• [Try it]: Apart from the pictures, the listing is to be returned exactly.

• [Collected data]:
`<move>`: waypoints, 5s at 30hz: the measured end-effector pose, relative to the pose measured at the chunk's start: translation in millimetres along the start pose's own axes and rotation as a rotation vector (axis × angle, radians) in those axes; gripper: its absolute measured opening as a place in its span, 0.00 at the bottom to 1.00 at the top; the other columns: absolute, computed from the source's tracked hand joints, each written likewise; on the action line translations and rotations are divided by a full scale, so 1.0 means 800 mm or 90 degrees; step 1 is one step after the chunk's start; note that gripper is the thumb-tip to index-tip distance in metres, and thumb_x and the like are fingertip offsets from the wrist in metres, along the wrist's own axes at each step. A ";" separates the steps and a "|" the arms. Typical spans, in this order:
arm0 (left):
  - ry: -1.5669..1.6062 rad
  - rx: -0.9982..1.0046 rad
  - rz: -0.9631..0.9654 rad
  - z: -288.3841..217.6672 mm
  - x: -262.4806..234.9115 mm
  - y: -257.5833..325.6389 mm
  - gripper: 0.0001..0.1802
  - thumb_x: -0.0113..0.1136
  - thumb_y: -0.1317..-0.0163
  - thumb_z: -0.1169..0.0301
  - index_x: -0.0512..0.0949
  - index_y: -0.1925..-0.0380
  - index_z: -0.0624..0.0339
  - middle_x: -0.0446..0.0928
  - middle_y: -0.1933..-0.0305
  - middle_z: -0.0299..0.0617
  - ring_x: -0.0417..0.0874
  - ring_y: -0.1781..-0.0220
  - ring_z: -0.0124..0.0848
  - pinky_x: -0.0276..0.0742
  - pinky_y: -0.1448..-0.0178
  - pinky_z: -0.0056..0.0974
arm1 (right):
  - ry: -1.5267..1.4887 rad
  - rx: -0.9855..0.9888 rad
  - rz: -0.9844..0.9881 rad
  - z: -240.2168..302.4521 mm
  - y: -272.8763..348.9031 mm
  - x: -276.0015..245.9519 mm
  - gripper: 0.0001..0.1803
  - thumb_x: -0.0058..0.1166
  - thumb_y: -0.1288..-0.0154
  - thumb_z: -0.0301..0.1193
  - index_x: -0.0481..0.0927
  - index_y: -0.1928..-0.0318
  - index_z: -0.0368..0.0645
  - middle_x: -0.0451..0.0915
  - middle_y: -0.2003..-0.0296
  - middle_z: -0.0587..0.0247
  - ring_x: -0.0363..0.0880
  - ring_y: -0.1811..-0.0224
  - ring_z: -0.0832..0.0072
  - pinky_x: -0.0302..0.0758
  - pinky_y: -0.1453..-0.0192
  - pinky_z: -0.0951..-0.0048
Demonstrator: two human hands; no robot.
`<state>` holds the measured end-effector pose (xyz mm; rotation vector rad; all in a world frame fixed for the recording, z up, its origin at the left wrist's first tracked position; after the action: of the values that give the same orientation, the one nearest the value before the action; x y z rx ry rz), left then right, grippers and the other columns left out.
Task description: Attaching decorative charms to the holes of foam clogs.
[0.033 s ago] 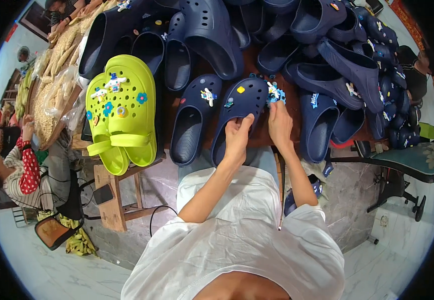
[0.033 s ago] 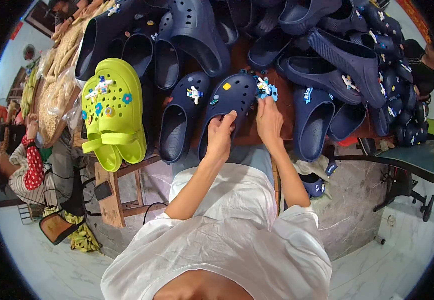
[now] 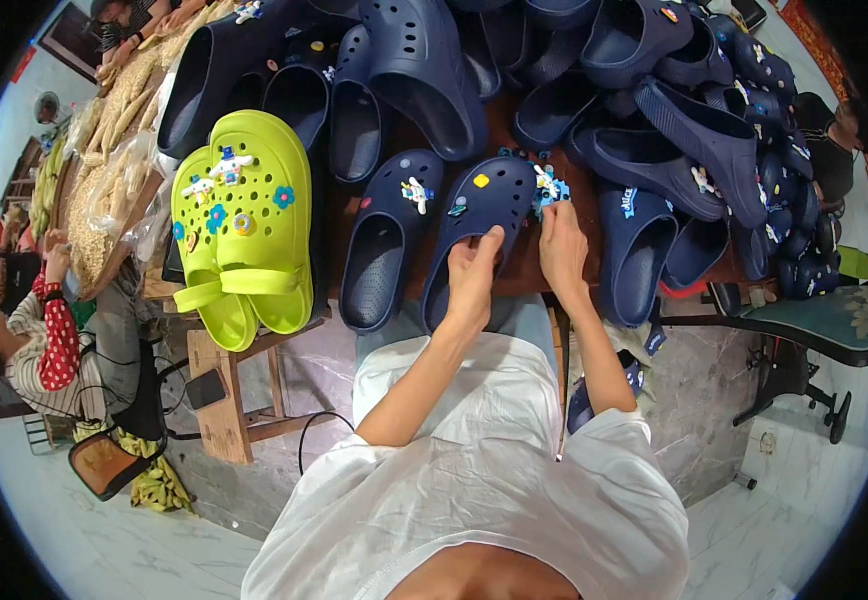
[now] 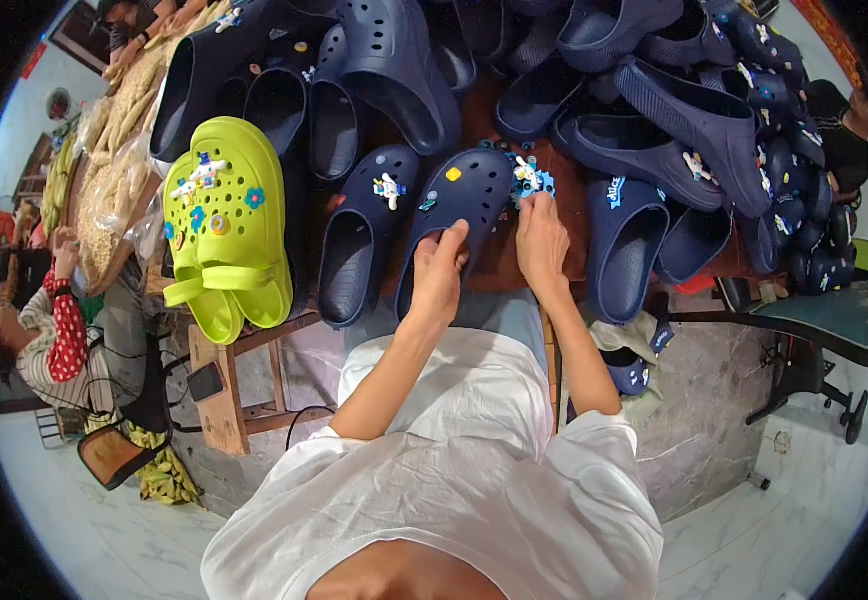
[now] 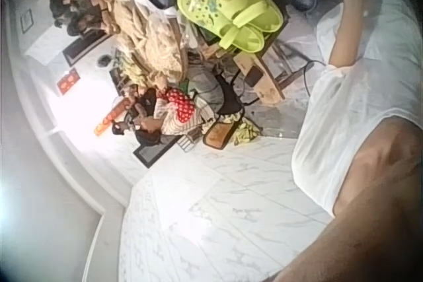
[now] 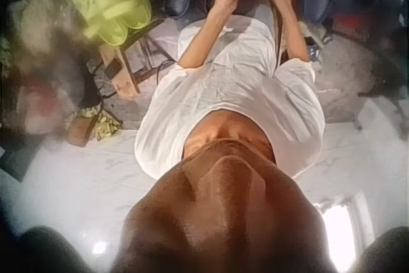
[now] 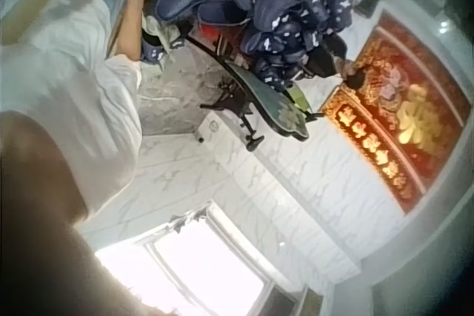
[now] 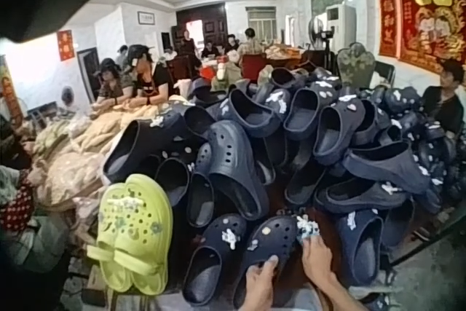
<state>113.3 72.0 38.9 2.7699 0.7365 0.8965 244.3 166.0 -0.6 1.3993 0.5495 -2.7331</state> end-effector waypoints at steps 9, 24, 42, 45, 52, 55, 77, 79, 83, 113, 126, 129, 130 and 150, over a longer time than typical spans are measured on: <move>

• [Exercise answer]:
`<move>`: waypoints, 5s at 30hz: the measured end-effector pose, relative to the pose measured at the chunk's start: translation in millimetres along the start pose's own axes and rotation as a rotation vector (axis × angle, radians) in those axes; gripper: its absolute measured opening as a place in its span, 0.00 at the bottom to 1.00 at the top; the other columns: absolute, computed from the source's tracked hand joints, each written likewise; on the action line translations and rotations are divided by a full scale, so 1.0 means 800 mm or 90 degrees; step 1 is one step after the chunk's start; note that gripper is the thumb-tip to index-tip distance in metres, and thumb_x and the like are fingertip offsets from the wrist in metres, along the wrist's own axes at each step. A ";" separates the steps and a "|" the arms. Typical spans, in this order:
arm0 (left):
  - ry: -1.5669..1.6062 rad
  - rx: -0.9982..1.0046 rad
  - rz: -0.9631..0.9654 rad
  - z: -288.3841..217.6672 mm
  - x: -262.4806..234.9115 mm
  - y: -257.5833..325.6389 mm
  - gripper: 0.0001..0.1802
  - thumb_x: -0.0113..0.1136
  - thumb_y: -0.1317..-0.0163
  - thumb_z: -0.1169..0.0301
  - index_x: -0.0512..0.0949
  - index_y: -0.1925..-0.0380
  - index_z: -0.0624..0.0339
  - middle_x: -0.0446..0.0928
  - middle_y: -0.1933..-0.0305
  - middle_z: -0.0299..0.0617
  - ring_x: -0.0417..0.0874
  - ring_y: -0.1781..-0.0220
  - ring_z: -0.0124..0.0848
  - pinky_x: -0.0276..0.0742
  - pinky_y: -0.1448..-0.0178
  - pinky_z: -0.0056..0.0974
arm1 (right):
  - ry: -1.5267..1.4887 rad
  - rx: -0.9855..0.9888 rad
  - rz: -0.9844..0.9881 rad
  - z: -240.2168..302.4521 mm
  - y: -272.8763..348.9031 mm
  - x: -276.0015..245.9519 mm
  - gripper: 0.0001..0.1803
  - thumb_x: -0.0058..0.1166
  - thumb_y: -0.1288..-0.0154
  - thumb_z: -0.0301..0.1193
  - index_x: -0.0481..0.0927
  - index_y: -0.1928..-0.0318
  - index_z: -0.0368..0.0645
  - middle_x: -0.0451..0.0915
  - middle_y: -0.2003..-0.0296
  - middle_z: -0.0587..0.0247
  - ring_x: -0.0363..0.0880
  - ring_y: -0.1811..-0.0224
  - ring_z: -0.0832..0.0072
  - pinky_x: -0.0302..0.0758
  - pinky_y: -0.1453..-0.0192
  - pinky_z: -0.0951..-0.0048
Demonstrator: two human hands; no robot.
`<state>` holds the measured end-effector pose (xyz mm; rotation vector rad; all in a world frame fixed for the recording, z up, its origin at the left wrist's first tracked position; after the action: of the values that give the same orientation, the one nearest the value before the action; x y z rx ry rz), left then right, grippers and the other columns left out.
Task description: Attaching decorative charms to the holes of foam clogs.
[0.033 s ago] 
[0.033 s ago] 
[now] 
[now] 
[now] 
[now] 
[now] 
[now] 
<state>113.3 72.0 38.9 2.7699 0.7365 0.8965 244.3 166.0 -0.6 1.3993 0.5495 -2.7331</state> end-effector waypoints at steps 9, 24, 42, 45, 52, 55, 77, 79, 83, 113, 126, 129, 130 and 150, over a longer time than typical spans are measured on: <move>

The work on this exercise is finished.